(About this task) If a line in the entries below contains "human", copy it.

[Stored entries]
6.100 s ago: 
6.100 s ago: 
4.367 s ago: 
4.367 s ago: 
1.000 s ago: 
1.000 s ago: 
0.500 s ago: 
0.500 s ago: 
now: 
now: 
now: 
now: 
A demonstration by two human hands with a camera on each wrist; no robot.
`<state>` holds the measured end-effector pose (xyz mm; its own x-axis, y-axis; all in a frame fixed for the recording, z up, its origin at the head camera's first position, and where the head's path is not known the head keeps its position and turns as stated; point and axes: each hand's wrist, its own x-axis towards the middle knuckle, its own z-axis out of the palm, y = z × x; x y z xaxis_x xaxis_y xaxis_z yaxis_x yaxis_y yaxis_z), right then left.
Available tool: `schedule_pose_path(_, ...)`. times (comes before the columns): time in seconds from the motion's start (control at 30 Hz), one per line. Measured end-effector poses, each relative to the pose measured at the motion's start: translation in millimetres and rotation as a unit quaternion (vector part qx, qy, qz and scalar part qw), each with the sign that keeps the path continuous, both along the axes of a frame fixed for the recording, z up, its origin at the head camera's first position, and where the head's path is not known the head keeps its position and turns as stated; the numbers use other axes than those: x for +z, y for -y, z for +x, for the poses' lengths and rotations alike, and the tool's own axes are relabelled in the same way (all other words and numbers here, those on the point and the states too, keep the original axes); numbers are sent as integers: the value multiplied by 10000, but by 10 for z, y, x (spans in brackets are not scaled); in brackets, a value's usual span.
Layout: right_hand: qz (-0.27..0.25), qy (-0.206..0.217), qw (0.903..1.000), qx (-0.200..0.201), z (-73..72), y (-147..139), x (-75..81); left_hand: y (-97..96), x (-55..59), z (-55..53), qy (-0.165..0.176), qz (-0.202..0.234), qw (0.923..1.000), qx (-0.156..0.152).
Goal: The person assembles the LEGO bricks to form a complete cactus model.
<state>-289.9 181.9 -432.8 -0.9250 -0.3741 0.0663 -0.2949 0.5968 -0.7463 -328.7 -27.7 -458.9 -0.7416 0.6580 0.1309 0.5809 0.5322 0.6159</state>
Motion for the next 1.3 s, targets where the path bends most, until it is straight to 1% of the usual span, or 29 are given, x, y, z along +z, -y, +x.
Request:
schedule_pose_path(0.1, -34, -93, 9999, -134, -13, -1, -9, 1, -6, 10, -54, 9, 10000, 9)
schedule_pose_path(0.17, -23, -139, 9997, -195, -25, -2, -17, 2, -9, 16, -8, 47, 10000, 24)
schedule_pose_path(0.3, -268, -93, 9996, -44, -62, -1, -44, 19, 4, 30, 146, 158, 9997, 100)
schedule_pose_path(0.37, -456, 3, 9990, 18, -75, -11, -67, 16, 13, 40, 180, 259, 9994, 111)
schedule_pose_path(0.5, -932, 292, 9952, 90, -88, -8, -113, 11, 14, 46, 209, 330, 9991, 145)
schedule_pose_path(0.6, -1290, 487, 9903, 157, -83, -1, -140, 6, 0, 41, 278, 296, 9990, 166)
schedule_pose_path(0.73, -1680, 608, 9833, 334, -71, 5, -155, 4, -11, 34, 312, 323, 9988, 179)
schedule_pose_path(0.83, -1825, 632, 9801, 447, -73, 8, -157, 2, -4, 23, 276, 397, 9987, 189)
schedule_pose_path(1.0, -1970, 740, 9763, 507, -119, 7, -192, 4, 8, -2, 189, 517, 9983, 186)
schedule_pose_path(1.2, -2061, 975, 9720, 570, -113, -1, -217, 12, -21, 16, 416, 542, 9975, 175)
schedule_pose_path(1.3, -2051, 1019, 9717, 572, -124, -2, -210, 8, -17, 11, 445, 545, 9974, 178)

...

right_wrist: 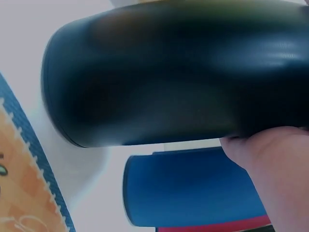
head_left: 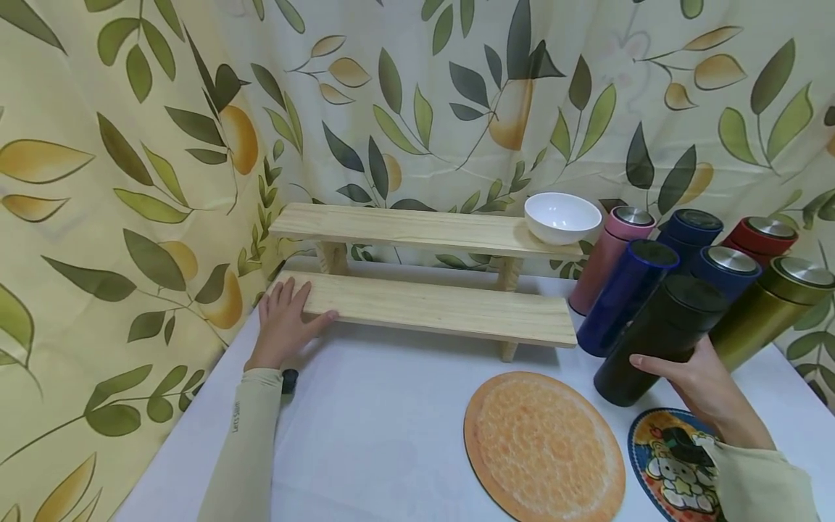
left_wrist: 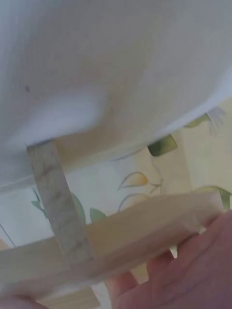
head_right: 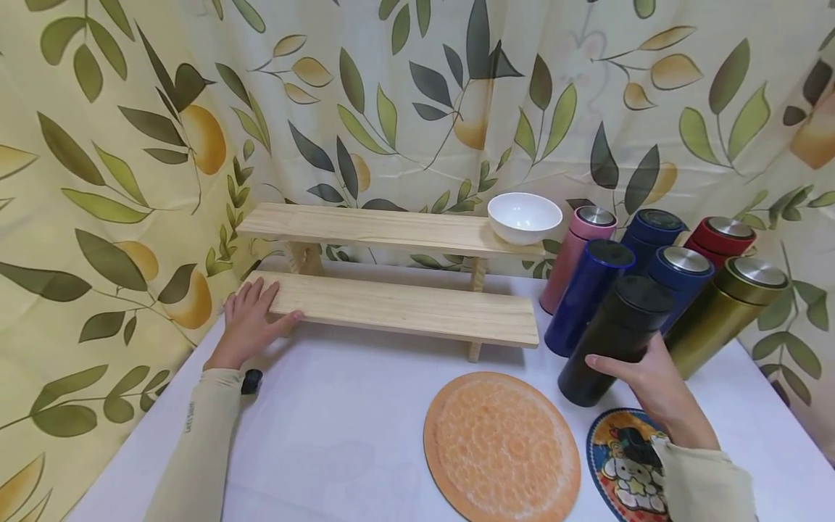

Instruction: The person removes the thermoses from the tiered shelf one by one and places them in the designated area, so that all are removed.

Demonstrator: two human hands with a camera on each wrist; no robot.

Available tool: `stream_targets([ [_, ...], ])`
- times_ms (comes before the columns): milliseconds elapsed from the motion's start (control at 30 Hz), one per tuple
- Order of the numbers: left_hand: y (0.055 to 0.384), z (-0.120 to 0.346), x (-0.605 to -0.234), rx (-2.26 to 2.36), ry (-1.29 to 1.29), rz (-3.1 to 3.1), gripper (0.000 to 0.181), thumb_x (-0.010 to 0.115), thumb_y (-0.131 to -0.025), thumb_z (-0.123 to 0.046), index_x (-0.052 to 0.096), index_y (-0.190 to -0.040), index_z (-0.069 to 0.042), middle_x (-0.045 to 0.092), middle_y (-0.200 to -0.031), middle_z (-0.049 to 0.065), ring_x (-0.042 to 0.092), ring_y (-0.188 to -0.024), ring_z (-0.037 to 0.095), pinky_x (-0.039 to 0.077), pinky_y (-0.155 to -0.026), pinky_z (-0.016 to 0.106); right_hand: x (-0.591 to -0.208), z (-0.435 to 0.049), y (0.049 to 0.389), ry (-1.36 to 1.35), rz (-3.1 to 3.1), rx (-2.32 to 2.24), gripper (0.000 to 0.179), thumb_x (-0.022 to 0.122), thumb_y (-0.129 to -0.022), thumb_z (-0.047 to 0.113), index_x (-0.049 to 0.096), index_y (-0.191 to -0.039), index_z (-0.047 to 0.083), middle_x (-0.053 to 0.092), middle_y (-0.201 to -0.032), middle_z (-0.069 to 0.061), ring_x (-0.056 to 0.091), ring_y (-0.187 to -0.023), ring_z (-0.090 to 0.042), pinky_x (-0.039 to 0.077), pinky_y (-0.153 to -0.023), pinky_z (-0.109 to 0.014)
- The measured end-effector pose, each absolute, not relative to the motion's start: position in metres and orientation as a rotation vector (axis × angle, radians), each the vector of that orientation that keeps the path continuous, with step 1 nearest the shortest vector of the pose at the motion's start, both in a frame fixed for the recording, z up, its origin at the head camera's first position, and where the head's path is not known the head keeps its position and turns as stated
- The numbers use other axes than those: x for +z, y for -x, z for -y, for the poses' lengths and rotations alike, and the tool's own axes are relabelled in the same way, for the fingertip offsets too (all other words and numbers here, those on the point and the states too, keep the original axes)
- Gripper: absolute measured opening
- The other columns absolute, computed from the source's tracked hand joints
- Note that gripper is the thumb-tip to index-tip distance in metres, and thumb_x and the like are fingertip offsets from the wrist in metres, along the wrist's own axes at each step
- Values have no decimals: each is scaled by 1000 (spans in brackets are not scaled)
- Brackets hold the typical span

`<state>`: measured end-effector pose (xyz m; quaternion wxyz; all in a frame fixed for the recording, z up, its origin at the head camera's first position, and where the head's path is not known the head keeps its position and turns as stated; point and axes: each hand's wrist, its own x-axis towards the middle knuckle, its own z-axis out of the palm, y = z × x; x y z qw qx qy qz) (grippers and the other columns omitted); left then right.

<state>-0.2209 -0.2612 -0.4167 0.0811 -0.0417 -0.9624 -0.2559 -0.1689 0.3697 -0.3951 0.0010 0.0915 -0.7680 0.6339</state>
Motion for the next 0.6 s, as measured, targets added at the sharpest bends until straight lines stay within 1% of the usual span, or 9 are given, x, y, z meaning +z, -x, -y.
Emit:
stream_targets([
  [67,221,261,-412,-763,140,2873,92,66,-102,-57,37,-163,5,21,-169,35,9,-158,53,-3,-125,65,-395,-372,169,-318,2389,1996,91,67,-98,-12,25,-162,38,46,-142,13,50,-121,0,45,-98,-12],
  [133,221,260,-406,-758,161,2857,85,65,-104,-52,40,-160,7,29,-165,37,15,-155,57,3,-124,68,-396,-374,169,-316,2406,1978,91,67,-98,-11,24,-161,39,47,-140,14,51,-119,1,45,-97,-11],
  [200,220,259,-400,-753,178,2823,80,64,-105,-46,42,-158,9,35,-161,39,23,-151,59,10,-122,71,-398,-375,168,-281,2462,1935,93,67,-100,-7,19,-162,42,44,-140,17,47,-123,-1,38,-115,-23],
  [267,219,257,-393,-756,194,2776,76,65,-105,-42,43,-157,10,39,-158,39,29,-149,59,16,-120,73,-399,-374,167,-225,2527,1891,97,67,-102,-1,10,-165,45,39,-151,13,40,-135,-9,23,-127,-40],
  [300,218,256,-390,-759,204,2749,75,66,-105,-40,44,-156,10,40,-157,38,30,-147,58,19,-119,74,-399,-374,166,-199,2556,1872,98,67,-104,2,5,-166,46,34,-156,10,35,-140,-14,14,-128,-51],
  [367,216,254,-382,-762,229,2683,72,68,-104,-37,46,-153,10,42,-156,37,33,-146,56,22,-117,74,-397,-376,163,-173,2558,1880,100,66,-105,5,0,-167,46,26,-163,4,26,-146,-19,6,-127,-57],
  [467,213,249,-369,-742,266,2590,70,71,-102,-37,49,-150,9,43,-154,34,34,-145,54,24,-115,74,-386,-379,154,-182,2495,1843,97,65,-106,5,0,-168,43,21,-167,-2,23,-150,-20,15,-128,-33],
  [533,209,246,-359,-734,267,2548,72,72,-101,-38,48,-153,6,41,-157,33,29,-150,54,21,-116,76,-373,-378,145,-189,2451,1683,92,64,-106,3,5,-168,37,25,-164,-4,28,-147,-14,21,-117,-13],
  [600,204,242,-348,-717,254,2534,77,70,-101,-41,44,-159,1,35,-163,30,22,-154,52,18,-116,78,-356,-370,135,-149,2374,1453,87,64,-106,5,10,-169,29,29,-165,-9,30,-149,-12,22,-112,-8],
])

(Response area)
A demonstration by two human hands with a camera on each wrist; no robot.
Demonstrator: two human hands with a camera on each wrist; no robot.

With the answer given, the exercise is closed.